En relación con el culto mexica a la diosa Chicomecóatl, en la Historia general de las Indias de Nueva España e islas de tierra firme, fray Diego Durán relata: “Pues aquellos, en aquellos siete días no comían, enfermo ni sano, ni niños, ni viejos, ni mozos otra cosa, ni quebrantaban el ayuno y, sobre el ayuno, se sacrificaban y sacaban sangre de las orejas y se la ponían en las sienes cada día, a la hora de medio día, todos, chicos y grandes; hombres y mujeres, sin quedar ninguno que no se sangrase las orejas. La cual sangre no habían de limpiar en todos aquellos siete días, y como se la ponían cada día y una sobre otra, criaba una costra seca allí, lo cual era señal de penitencia y ayuno”.

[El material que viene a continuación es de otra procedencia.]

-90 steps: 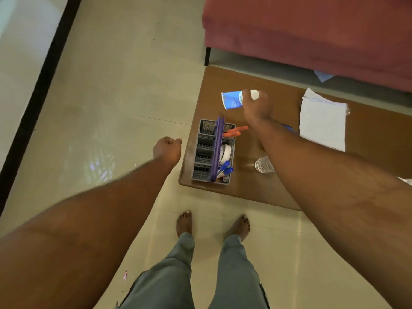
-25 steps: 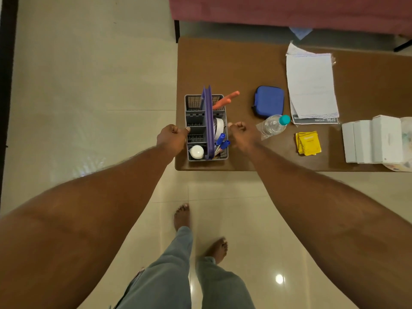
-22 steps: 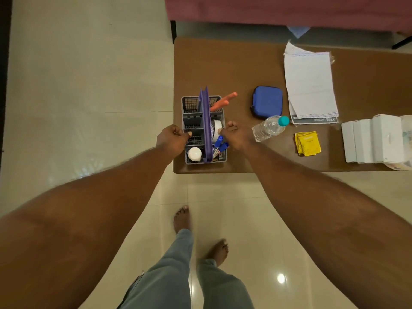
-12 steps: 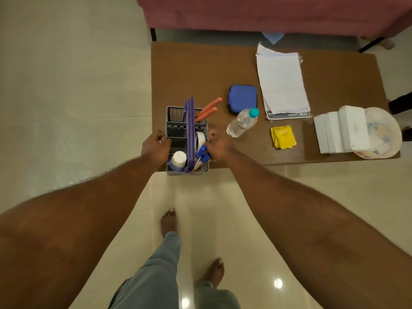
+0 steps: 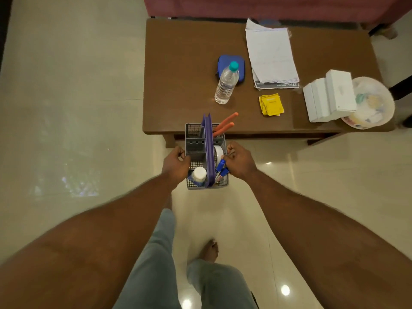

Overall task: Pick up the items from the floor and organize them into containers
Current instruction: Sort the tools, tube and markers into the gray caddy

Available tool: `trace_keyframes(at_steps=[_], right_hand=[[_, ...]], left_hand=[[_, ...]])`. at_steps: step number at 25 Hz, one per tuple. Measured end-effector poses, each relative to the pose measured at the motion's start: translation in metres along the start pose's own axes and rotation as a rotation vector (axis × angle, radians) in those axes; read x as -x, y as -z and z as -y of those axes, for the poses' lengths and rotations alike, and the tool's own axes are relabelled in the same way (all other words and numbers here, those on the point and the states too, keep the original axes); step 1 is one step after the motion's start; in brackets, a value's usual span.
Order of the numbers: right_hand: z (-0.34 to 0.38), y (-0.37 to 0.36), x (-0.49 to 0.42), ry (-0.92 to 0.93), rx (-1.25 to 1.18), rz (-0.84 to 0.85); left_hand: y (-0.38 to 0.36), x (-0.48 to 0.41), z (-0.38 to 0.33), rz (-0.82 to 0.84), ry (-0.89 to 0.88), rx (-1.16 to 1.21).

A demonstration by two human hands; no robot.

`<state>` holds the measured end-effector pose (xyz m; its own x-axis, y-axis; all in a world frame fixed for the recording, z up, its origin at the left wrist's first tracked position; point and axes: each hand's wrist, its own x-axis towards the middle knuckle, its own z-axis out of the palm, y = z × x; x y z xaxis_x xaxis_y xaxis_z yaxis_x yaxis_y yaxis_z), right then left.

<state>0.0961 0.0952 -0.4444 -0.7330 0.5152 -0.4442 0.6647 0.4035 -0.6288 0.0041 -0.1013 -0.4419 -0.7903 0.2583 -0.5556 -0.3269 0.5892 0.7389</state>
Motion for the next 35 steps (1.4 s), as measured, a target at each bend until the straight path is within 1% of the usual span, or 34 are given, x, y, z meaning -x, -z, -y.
trace_keyframes(at_steps=[3,6,11,14,17,22,24,26,30,35], right_hand=[[-0.043,-0.018,0.015,-0.028,0.011,0.035],[-0.078,-0.046,0.013,-0.072,0.003,0.028],[-0.141,-0.115,-0.027,-0.120,-0.054,-0.002],[-0.163,-0.145,-0.064,-0.121,-0.076,-0.005],[-0.170,-0.164,-0.108,-0.080,-0.116,-0.004],[-0.159,-0.179,-0.179,-0.041,-0.155,-0.078],[-0.148,-0.176,-0.205,-0.004,-0.134,-0.102],[-0.141,-0.172,-0.226,0.018,-0.097,-0.077],[-0.140,-0.170,-0.231,0.044,-0.083,0.006],[-0.125,-0.171,-0.213,0.069,-0.114,-0.016]], left_hand=[[-0.032,0.011,0.043,0.016,0.039,0.006],[-0.051,-0.002,0.078,0.026,0.050,-0.027],[-0.078,-0.063,0.142,0.054,0.049,-0.084],[-0.091,-0.108,0.171,0.076,0.039,-0.106],[-0.097,-0.154,0.182,0.061,0.032,-0.093],[-0.091,-0.225,0.175,0.018,-0.081,-0.145],[-0.088,-0.240,0.164,0.044,-0.118,-0.132],[-0.088,-0.254,0.160,0.080,-0.151,-0.164],[-0.084,-0.262,0.166,0.083,-0.229,-0.277],[-0.058,-0.249,0.157,0.018,-0.269,-0.305]])
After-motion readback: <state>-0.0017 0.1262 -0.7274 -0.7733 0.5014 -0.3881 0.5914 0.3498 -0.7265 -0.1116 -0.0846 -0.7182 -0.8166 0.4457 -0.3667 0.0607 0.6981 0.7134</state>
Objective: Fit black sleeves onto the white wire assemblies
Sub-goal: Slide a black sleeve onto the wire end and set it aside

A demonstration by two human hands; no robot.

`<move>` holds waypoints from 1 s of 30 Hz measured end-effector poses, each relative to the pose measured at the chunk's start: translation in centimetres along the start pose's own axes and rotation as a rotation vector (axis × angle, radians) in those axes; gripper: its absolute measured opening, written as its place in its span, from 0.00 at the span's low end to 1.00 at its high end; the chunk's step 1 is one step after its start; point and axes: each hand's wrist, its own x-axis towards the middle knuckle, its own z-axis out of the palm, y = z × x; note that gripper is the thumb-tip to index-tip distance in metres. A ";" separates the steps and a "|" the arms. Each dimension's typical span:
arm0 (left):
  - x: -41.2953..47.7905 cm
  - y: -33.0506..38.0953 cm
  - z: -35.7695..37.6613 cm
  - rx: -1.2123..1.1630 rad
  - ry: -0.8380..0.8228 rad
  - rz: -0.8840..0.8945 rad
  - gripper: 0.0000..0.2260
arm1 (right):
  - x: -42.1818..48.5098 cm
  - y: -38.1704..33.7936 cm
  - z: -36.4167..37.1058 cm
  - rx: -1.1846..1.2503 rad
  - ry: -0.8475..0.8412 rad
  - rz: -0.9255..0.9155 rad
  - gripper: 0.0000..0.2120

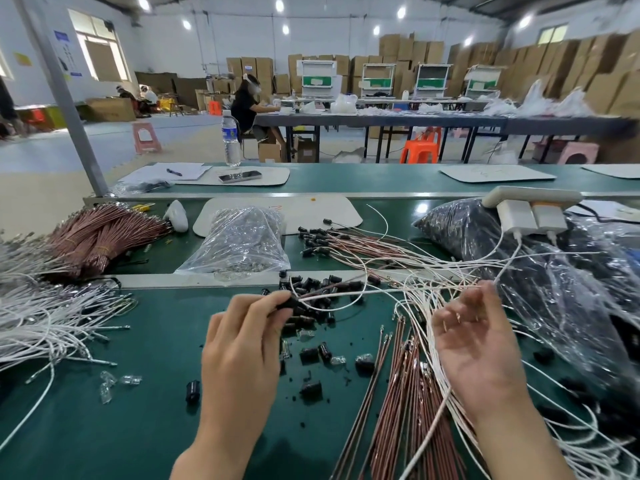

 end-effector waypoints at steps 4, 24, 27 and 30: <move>0.2 -0.8 -0.4 0.034 0.052 -0.045 0.10 | 0.4 -1.0 -0.6 0.077 -0.011 -0.071 0.08; -0.8 1.6 1.9 -0.585 -0.367 -0.486 0.09 | -1.7 6.4 1.9 -0.824 -0.511 0.183 0.24; -1.2 2.1 2.4 -0.538 -0.407 -0.433 0.09 | -1.7 6.3 1.8 -0.778 -0.453 0.084 0.10; -1.3 1.9 2.3 -0.536 -0.406 -0.490 0.05 | -1.8 6.1 1.9 -0.763 -0.409 0.042 0.08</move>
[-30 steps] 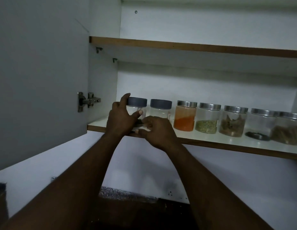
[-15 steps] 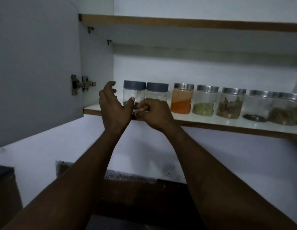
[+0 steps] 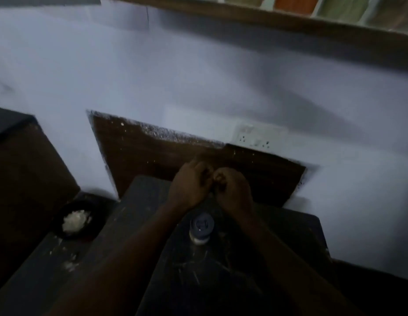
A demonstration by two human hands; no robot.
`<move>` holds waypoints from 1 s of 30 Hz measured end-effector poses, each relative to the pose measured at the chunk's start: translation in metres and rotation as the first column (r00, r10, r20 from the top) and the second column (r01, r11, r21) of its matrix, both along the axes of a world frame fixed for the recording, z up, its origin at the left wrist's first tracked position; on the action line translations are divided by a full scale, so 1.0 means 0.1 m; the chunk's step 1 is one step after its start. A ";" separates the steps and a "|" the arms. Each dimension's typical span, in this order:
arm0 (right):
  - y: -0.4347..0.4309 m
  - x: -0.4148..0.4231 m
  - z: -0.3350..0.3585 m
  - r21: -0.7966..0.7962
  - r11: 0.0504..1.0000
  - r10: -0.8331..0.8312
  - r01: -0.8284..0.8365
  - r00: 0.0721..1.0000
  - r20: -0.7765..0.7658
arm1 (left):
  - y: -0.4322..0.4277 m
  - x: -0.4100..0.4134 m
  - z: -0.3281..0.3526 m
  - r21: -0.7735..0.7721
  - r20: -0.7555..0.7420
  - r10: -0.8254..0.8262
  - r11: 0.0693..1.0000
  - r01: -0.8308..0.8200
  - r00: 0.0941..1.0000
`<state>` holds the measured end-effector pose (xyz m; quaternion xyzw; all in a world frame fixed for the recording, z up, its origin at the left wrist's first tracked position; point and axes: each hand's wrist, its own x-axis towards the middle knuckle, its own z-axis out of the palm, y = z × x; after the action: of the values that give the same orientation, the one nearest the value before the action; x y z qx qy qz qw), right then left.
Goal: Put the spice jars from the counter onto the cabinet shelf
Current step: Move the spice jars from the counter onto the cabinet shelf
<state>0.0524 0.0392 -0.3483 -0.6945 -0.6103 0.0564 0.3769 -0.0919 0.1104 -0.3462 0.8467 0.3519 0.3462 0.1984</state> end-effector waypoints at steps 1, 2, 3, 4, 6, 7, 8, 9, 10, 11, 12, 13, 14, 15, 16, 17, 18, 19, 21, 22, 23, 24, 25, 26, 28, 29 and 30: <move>-0.04 0.03 -0.20 -0.094 0.996 -0.009 0.011 1.000 0.017 | -0.06 -0.01 -0.21 -0.024 -0.048 -0.004 1.000 0.003 0.999; -0.08 0.07 -0.41 -0.184 0.982 -0.025 0.031 0.999 0.038 | -0.12 0.00 -0.45 -0.019 -0.096 -0.006 1.000 0.004 0.995; -0.12 0.08 -0.59 -0.264 0.963 -0.041 0.055 0.998 0.055 | -0.17 0.00 -0.68 -0.009 -0.155 -0.004 1.000 0.002 0.988; -0.17 0.09 -0.72 -0.341 0.938 -0.049 0.068 0.997 0.063 | -0.22 0.00 -0.85 -0.058 -0.225 -0.003 0.998 -0.010 0.974; -0.24 0.07 -0.99 -0.506 0.860 -0.049 0.069 0.997 0.053 | -0.29 0.00 -1.16 -0.318 -0.383 -0.006 0.940 -0.126 0.924; -0.27 0.06 -1.11 -0.576 0.815 -0.058 0.061 0.998 0.024 | -0.33 -0.01 -1.29 -0.429 -0.437 -0.013 0.882 -0.195 0.899; -0.31 0.04 -1.22 -0.634 0.773 -0.074 0.037 0.997 -0.033 | -0.36 -0.02 -1.41 -0.527 -0.441 -0.015 0.813 -0.246 0.897; -0.33 0.01 -1.33 -0.677 0.736 -0.097 0.005 0.990 -0.098 | -0.41 -0.02 -1.50 -0.616 -0.399 -0.005 0.742 -0.264 0.917; -0.36 -0.03 -1.43 -0.703 0.711 -0.114 -0.023 0.983 -0.147 | -0.44 -0.02 -1.56 -0.683 -0.339 0.014 0.684 -0.256 0.941; -0.37 -0.07 -1.52 -0.721 0.692 -0.123 -0.040 0.977 -0.173 | -0.48 -0.02 -1.60 -0.727 -0.287 0.027 0.645 -0.236 0.958; -0.38 -0.11 -1.61 -0.727 0.685 -0.129 -0.047 0.974 -0.185 | -0.50 -0.01 -1.63 -0.752 -0.252 0.031 0.623 -0.216 0.967; -0.38 -0.14 -1.68 -0.720 0.693 -0.138 -0.040 0.973 -0.186 | -0.52 -0.01 -1.66 -0.762 -0.232 0.033 0.614 -0.203 0.972; -0.38 -0.17 -1.74 -0.702 0.712 -0.146 -0.023 0.973 -0.180 | -0.53 -0.01 -1.68 -0.757 -0.228 0.038 0.621 -0.202 0.973; -0.38 -0.19 -1.78 -0.682 0.732 -0.152 0.000 0.975 -0.164 | -0.54 -0.02 -1.69 -0.743 -0.228 0.053 0.637 -0.208 0.972; -0.37 -0.20 -1.82 -0.668 0.744 -0.159 0.021 0.977 -0.146 | -0.56 -0.04 -1.69 -0.724 -0.226 0.073 0.655 -0.218 0.971; -0.38 -0.21 -1.84 -0.662 0.748 -0.163 0.038 0.978 -0.128 | -0.58 -0.06 -1.68 -0.701 -0.232 0.091 0.675 -0.231 0.969; -0.38 -0.21 -1.86 -0.658 0.751 -0.166 0.052 0.980 -0.113 | -0.60 -0.09 -1.66 -0.677 -0.242 0.104 0.694 -0.245 0.965; -0.38 -0.22 -1.86 -0.649 0.758 -0.172 0.066 0.980 -0.102 | -0.62 -0.12 -1.63 -0.658 -0.242 0.112 0.711 -0.247 0.964; -0.38 -0.23 -1.83 -0.612 0.787 -0.179 0.078 0.978 -0.106 | -0.68 -0.16 -1.56 -0.634 -0.220 0.114 0.738 -0.231 0.969; -0.38 -0.24 -1.80 -0.591 0.803 -0.180 0.076 0.976 -0.119 | -0.72 -0.18 -1.50 -0.618 -0.219 0.117 0.752 -0.230 0.969; -0.36 -0.25 -1.75 -0.567 0.820 -0.177 0.071 0.975 -0.134 | -0.75 -0.20 -1.44 -0.595 -0.222 0.121 0.770 -0.233 0.967; -0.34 -0.25 -1.69 -0.545 0.836 -0.173 0.067 0.974 -0.146 | -0.76 -0.21 -1.38 -0.574 -0.217 0.128 0.786 -0.232 0.968; -0.30 -0.24 -1.64 -0.521 0.851 -0.171 0.066 0.973 -0.155 | -0.75 -0.23 -1.33 -0.558 -0.201 0.140 0.797 -0.231 0.969; -0.26 -0.25 -1.55 -0.496 0.866 -0.167 0.063 0.971 -0.170 | -0.73 -0.27 -1.26 -0.548 -0.187 0.159 0.802 -0.237 0.969; -0.22 -0.25 -1.37 -0.432 0.901 -0.142 0.034 0.965 -0.221 | -0.67 -0.36 -1.09 -0.521 -0.186 0.191 0.813 -0.262 0.964; -0.19 -0.26 -1.27 -0.395 0.919 -0.122 0.015 0.961 -0.248 | -0.63 -0.40 -1.00 -0.497 -0.178 0.196 0.828 -0.260 0.964; -0.17 -0.27 -1.16 -0.354 0.935 -0.110 0.006 0.956 -0.272 | -0.59 -0.44 -0.90 -0.471 -0.160 0.197 0.846 -0.250 0.967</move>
<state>0.0249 0.0225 -0.4647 -0.7526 -0.5083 0.2528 0.3336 -0.1358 0.0515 -0.4364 0.7395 0.5338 0.2220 0.3449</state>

Diversos materiales y artefactos punzantes y cortantes fueron profusamente utilizados en Mesoamérica para practicar rituales religiosos de la mayor importancia, como el sacrificio y autosacrificio: espinas de mantarraya, garras de animales como el águila y el jaguar, púas de maguey, dardos de madera con punta de obsidiana, navajas de obsidiana y de pedernal, y punzones de hueso como el par de obras en el que centramos nuestra atención y cuyos rasgos estilísticos indican que forman una pareja humana creada por una misma mano.
Un propósito principal este tipo de instrumentos era el derramamiento de sangre para ofrendarla a las entidades sagradas y embadurnar imágenes, objetos y, como se refiere en la cita, partes del cuerpo. Los humanos se perforaban partes blandas como las orejas, la lengua, el pene, los dedos y las pantorrillas; el líquido vital se recogía en fibras de papel, tela o bolas de zacate, que luego se quemaban para que de una forma etérea, es decir, como humo, pudiera llegar a las divinidades. Se buscaba reverenciarlas, implorarles favores o agradecer los recibidos, expiar culpas e intervenir en el mantenimiento del orden cósmico. A menudo estos actos se hallaban implícitos en rituales de transición -como pasar de la infancia a la pubertad- y se practicaban de manera colectiva en determinadas fiestas y fechas.
Un ejemplo de perforación con púas lo encontramos en el Códice Maglibecchiano, un documento nahua, colonial temprano, del Centro del México: las fojas 79a y 79r tratan de un ritual de “penitencia” dedicado al dios de la muerte Mictlantecuhtli; se anota y muestra en una pintura el autosacrificio con “unas púas muy agudas”, claramente identificables por su color verde; dos sacerdotes atraviesan su lengua y oreja, y además sangran de otras partes del cuerpo previamente punzadas.
Como parte de la conexión privilegiada con lo sagrado y sus funciones políticas, los nobles, gobernantes, sacerdotes y guerreros estaban obligados a hacerse sacrificios sangrantes, lo cual es aludido en las representaciones artísticas con escarificaciones y el adorno con orejeras, narigueras y bezotes. Una de las fuentes prehispánicas que confirma este orden de ideas es el Códice Nuttall; en una de las escenas pintadas, un sacerdote perfora la nariz del gobernante mixteca Ocho Venado –postrado en su trono- con un punzón de hueso, con el fin de colocarle una nariguera que, de acuerdo con Manuel A. Hermann, lo reconocía como fundador de un nuevo linaje.
De nuestro par de obras, el material óseo y la representación de un hombre y una mujer con los ojos cerrados, una convención para plasmar a los difuntos, permiten suponer su carácter de reliquia en asociación con una pareja primordial o ancestral. Mujer y hombre se ven desnudos, de pie, con altos tocados, collar y las manos sobre el abdomen; los senos con pezones identifican a la mujer; ella dirige sus pies hacia fuera y parece flotar mientras que él los gira hacia dentro y se apoya sobre una base. Su materialidad, depurada técnica de elaboración y delicado aspecto, con perforación –en los tocados- apta colgarse en un atavío, indican la pertenencia a un individuo de elevada alcurnia. El excelente estado de conservación de este frágil material en la forma de finos objetos corresponde con un resguardo intencional, probablemente en un ajuar mortuorio. Otra conjetura es su asociación con un tercer punzón de hueso de la misma colección del Museo Amparo –registro 1675-, grabado con la figura de un pez; cabe interpretar que simbolizan un linaje ligado a ese animal.